Data for analysis —
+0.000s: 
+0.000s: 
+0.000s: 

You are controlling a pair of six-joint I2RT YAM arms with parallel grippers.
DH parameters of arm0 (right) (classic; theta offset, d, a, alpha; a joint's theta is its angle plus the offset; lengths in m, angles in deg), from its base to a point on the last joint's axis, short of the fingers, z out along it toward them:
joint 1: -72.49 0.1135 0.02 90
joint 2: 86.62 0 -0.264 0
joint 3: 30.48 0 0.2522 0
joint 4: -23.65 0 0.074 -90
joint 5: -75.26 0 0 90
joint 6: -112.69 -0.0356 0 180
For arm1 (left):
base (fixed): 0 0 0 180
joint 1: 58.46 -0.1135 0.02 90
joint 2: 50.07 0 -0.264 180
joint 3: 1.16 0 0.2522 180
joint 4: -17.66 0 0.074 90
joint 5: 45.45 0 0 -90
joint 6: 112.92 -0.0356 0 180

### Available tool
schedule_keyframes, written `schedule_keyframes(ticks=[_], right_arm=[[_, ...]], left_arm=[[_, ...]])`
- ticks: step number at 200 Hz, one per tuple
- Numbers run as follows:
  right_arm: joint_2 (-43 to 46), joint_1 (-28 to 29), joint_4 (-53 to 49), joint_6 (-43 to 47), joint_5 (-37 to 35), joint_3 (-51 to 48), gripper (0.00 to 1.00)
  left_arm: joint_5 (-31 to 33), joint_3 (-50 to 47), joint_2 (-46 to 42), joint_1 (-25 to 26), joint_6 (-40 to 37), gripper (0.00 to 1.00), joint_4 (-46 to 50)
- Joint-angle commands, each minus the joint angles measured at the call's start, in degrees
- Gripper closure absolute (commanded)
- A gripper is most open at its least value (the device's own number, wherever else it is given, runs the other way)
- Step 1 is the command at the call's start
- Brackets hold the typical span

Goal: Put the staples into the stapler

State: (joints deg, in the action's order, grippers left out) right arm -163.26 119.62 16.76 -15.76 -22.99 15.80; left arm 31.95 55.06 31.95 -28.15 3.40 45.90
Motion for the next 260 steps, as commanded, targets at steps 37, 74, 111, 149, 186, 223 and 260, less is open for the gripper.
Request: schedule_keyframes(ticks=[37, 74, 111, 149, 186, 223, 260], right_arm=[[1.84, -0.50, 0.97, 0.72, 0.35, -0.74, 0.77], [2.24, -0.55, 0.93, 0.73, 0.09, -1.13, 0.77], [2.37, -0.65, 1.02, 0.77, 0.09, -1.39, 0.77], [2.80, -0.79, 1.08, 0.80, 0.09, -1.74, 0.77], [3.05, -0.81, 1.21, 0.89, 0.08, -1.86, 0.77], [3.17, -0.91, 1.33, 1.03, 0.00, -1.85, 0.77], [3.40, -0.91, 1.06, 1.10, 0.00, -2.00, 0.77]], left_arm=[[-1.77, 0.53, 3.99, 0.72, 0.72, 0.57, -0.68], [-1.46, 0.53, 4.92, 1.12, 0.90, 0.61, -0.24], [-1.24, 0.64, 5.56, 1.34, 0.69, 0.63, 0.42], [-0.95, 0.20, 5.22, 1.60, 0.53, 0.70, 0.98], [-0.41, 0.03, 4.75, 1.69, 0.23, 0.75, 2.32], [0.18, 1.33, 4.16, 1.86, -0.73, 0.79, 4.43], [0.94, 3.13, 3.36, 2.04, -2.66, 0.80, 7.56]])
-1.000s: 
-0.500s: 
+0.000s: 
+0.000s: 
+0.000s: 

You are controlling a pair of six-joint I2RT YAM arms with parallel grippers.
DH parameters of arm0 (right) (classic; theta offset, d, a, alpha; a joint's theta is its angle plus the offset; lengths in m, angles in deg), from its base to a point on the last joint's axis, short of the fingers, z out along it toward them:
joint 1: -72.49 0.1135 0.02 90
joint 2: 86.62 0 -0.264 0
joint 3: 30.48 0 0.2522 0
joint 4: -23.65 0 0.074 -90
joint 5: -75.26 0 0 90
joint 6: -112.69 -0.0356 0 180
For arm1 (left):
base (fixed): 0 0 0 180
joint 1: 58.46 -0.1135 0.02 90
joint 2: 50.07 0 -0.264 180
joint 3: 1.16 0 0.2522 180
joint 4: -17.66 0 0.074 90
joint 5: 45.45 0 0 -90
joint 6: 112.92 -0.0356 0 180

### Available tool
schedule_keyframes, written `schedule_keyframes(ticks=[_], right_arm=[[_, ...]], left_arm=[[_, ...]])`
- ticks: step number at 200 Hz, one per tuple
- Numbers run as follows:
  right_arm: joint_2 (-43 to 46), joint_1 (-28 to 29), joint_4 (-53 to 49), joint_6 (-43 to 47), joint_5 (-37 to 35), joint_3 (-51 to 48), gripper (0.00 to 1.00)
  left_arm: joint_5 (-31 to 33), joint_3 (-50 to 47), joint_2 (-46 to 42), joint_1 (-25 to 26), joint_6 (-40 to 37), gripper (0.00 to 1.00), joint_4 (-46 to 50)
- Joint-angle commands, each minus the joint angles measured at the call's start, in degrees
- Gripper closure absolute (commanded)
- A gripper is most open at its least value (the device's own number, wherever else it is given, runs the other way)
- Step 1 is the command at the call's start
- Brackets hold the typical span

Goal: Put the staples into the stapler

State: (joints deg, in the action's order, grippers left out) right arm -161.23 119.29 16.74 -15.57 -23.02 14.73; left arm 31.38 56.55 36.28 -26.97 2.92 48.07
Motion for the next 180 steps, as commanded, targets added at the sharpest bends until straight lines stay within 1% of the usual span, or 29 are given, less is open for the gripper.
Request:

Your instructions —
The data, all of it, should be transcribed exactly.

Output below —
+0.000s: 
+0.000s: 
+0.000s: 

You are controlling a pair of six-joint I2RT YAM arms with parallel grippers.
DH parameters of arm0 (right) (classic; theta offset, d, a, alpha; a joint's theta is its angle plus the offset; lengths in m, angles in deg), from its base to a point on the last joint's axis, short of the fingers, z out along it toward them:
joint 1: -72.49 0.1135 0.02 90
joint 2: 86.62 0 -0.264 0
joint 3: 30.48 0 0.2522 0
joint 4: -23.65 0 0.074 -90
joint 5: -75.26 0 0 90
joint 6: -112.69 -0.0356 0 180
For arm1 (left):
base (fixed): 0 0 0 180
joint 1: 58.46 -0.1135 0.02 90
joint 2: 50.07 0 -0.264 180
joint 3: 1.16 0 0.2522 180
joint 4: -17.66 0 0.074 90
joint 5: 45.45 0 0 -90
joint 6: 112.92 -0.0356 0 180

### Available tool
schedule_keyframes, written `schedule_keyframes(ticks=[_], right_arm=[[_, ...]], left_arm=[[_, ...]])`
- ticks: step number at 200 Hz, one per tuple
- Numbers run as follows:
  right_arm: joint_2 (-43 to 46), joint_1 (-28 to 29), joint_4 (-53 to 49), joint_6 (-43 to 47), joint_5 (-37 to 35), joint_3 (-51 to 48), gripper (0.00 to 1.00)
  left_arm: joint_5 (-31 to 33), joint_3 (-50 to 47), joint_2 (-46 to 42), joint_1 (-25 to 26), joint_6 (-40 to 37), gripper (0.00 to 1.00), joint_4 (-46 to 50)
- Joint-angle commands, each minus the joint angles measured at the call's start, in degrees
- Gripper closure absolute (commanded)
- A gripper is most open at its least value (the device's own number, wherever else it is given, runs the other way)
- Step 1 is the command at the call's start
- Brackets hold the typical span

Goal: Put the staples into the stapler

State: (joints deg, in the action's order, grippers left out) right arm -163.26 119.62 16.76 -15.76 -22.99 15.80; left arm 31.95 55.06 31.95 -28.15 3.40 45.90
Motion for the next 260 steps, as commanded, targets at steps 37, 74, 111, 149, 186, 223 and 260, less is open for the gripper.
Request: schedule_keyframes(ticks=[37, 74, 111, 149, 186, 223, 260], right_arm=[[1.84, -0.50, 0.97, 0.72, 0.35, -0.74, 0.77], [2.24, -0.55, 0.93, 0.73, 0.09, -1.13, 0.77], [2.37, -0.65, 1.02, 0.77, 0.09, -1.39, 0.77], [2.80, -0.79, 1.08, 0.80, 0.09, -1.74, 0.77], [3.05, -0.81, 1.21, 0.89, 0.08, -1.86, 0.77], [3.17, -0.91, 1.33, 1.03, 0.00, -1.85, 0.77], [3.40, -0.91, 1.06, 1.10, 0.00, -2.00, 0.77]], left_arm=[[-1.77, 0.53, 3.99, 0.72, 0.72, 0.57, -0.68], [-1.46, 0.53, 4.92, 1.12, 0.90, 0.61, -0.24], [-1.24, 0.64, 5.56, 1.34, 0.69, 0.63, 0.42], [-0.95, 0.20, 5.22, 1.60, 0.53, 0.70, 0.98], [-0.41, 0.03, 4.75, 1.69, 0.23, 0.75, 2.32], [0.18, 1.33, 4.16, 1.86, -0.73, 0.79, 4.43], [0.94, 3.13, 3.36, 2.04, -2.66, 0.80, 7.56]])
-1.000s: 
-0.500s: 
+0.000s: 
+0.000s: 
+0.000s: 

You are controlling a pair of six-joint I2RT YAM arms with parallel grippers.
DH parameters of arm0 (right) (classic; theta offset, d, a, alpha; a joint's theta is its angle plus the offset; lengths in m, angles in deg), from its base to a point on the last joint's axis, short of the fingers, z out along it toward them:
joint 1: -72.49 0.1135 0.02 90
joint 2: 86.62 0 -0.264 0
joint 3: 30.48 0 0.2522 0
joint 4: -23.65 0 0.074 -90
joint 5: -75.26 0 0 90
joint 6: -112.69 -0.0356 0 180
For arm1 (left):
base (fixed): 0 0 0 180
joint 1: 58.46 -0.1135 0.02 90
joint 2: 50.07 0 -0.264 180
joint 3: 1.16 0 0.2522 180
joint 4: -17.66 0 0.074 90
joint 5: 45.45 0 0 -90
joint 6: 112.92 -0.0356 0 180

### Available tool
schedule_keyframes, written `schedule_keyframes(ticks=[_], right_arm=[[_, ...]], left_arm=[[_, ...]])`
- ticks: step number at 200 Hz, one per tuple
- Numbers run as follows:
  right_arm: joint_2 (-43 to 46), joint_1 (-28 to 29), joint_4 (-53 to 49), joint_6 (-43 to 47), joint_5 (-37 to 35), joint_3 (-51 to 48), gripper (0.00 to 1.00)
  left_arm: joint_5 (-31 to 33), joint_3 (-50 to 47), joint_2 (-46 to 42), joint_1 (-25 to 26), joint_6 (-40 to 37), gripper (0.00 to 1.00), joint_4 (-46 to 50)
- Joint-angle commands, each minus the joint angles measured at the call's start, in degrees
- Gripper closure absolute (commanded)
- A gripper is most open at its least value (the device's own number, wherever else it is given, runs the other way)
- Step 1 is the command at the call's start
- Brackets hold the typical span

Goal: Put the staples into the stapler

State: (joints deg, in the action's order, grippers left out) right arm -161.23 119.29 16.74 -15.57 -23.02 14.73; left arm 31.38 56.55 36.28 -26.97 2.92 48.07
Motion for the next 180 steps, as commanded, targets added at the sharpest bends until straight lines stay within 1% of the usual span, or 29 are given, less is open for the gripper.
Request:

The output above is complete.